In 1994, Congress adopted § 2105(f). Contrary to the assertions made by the dissent and the Board, there is no indication in the legislative history that Congress intended to limit its extension of Board jurisdiction to DVA medical personnel to those whose claim is not based on a question of “professional conduct or competence.” Cf. Final Decision, 98 M.S.P.R. af 301. Similarly, the 1980 Explanatory Statement cited by the dissent does little but restate, the statutory language of what is now § 7425(b). It provides no insight into whether Congress might subsequently decide to supersede entire chapters of Title 38 instead of individual provisions.
We acknowledge the interpretive difficulties of this case. We conclude, however, that by enacting § 2105(f) Congress expressed its intention to supersede all inconsistent provisions of chapters 73 and 74 of Title 38 and thereby extend Board jurisdiction to claims like Dr. Harding’s. We therefore reverse the Board’s decision and remand this case for consideration of the merits.4
REVERSED and REMANDED
. Section 2105(f) provides that for purposes of several provisions of Title V, including section 1221, "employees appointed under chapter 73 or 74 of Title 38 shall be employees.”
. Section 2105(f) was enacted in 1994. See Pub.L. No. 103-424, 108 Stat. 4361. Section 4119 of title 38 was enacted in 1980, and was simply redesignated without modification as § 7425(b) in 1991. See Pub.L. No. 102-40, 105 Stat. 187. To the extent that § 7425(b) and § 2105(f) can be said to conflict, this is an appropriate circumstance for the application of the ancient canon of construction lex posterior derogate legi priori: where two statutory provisions appear to conflict, the later in time prevails.

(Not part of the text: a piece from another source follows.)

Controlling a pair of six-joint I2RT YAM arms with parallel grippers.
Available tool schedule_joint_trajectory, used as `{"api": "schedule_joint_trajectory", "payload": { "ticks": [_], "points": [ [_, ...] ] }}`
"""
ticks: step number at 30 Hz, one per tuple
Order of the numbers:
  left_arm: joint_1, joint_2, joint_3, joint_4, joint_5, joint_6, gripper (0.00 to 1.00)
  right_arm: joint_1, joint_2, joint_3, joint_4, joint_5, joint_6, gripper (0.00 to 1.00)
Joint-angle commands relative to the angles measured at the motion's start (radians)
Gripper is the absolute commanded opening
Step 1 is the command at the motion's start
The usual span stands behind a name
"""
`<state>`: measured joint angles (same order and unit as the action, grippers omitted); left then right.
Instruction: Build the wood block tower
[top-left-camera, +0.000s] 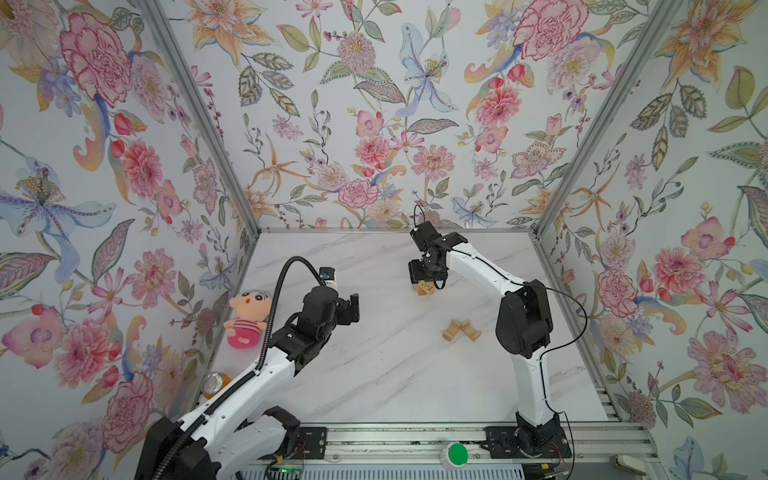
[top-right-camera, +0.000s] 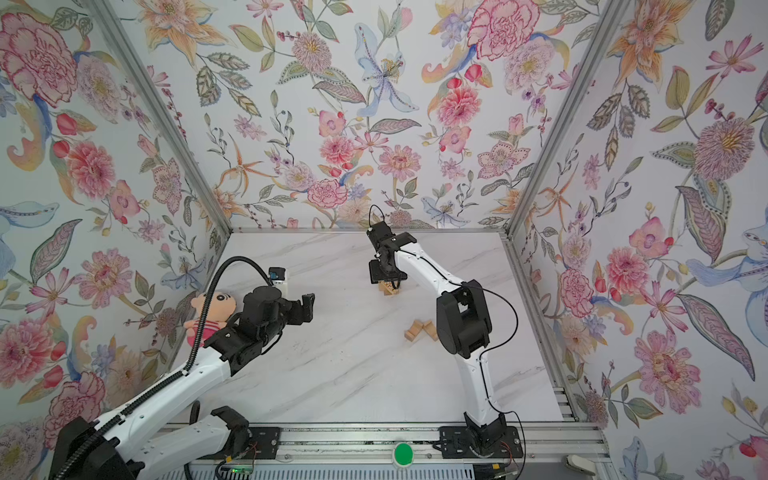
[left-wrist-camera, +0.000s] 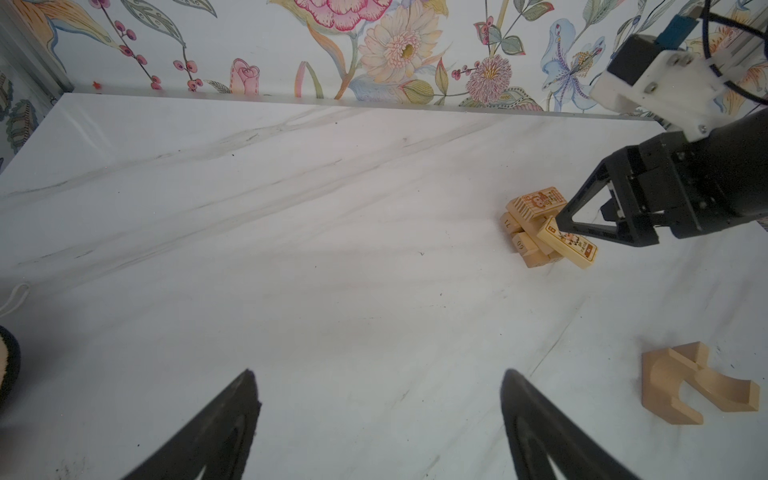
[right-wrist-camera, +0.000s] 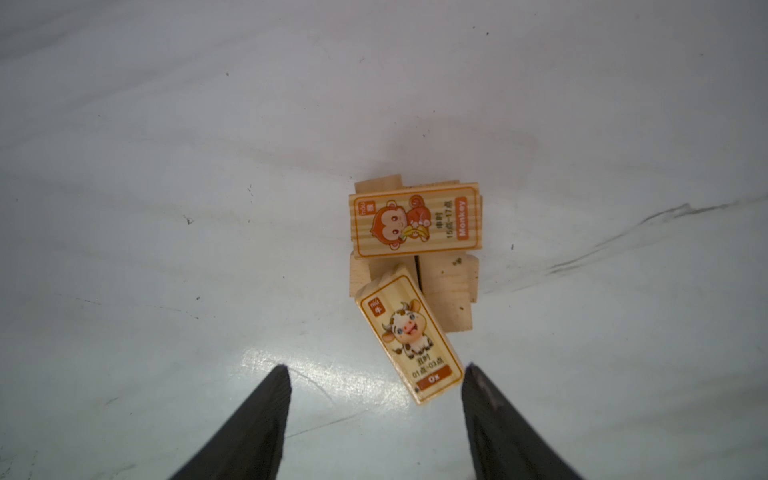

. Although we acknowledge that, in interpreting statutes, courts should be “wary of testimony before committee hearings and debates on the floor of Congress save for precise anal-yses of statutory phrases by the sponsors of the proposed laws,” S & E Contractors, Inc. v. United States, 406 U.S. 1, 13 n. 9, 92 S.Ct. 1411, 31 L.Ed.2d 658 (1972), that sensible caution does not prevent us from relying upon the remarks of the sponsor of legislation describing his purpose in introducing that legislation as an indicator of Congressional intent, at least in the absence of contradictory evidence in the legislative history. See, e.g., New Mexico v. United States, 831 F.2d 265, 269 (Fed.Cir.1987).
. We express no opinion as to the proper resolution of the merits of Dr. Flarding’s claim.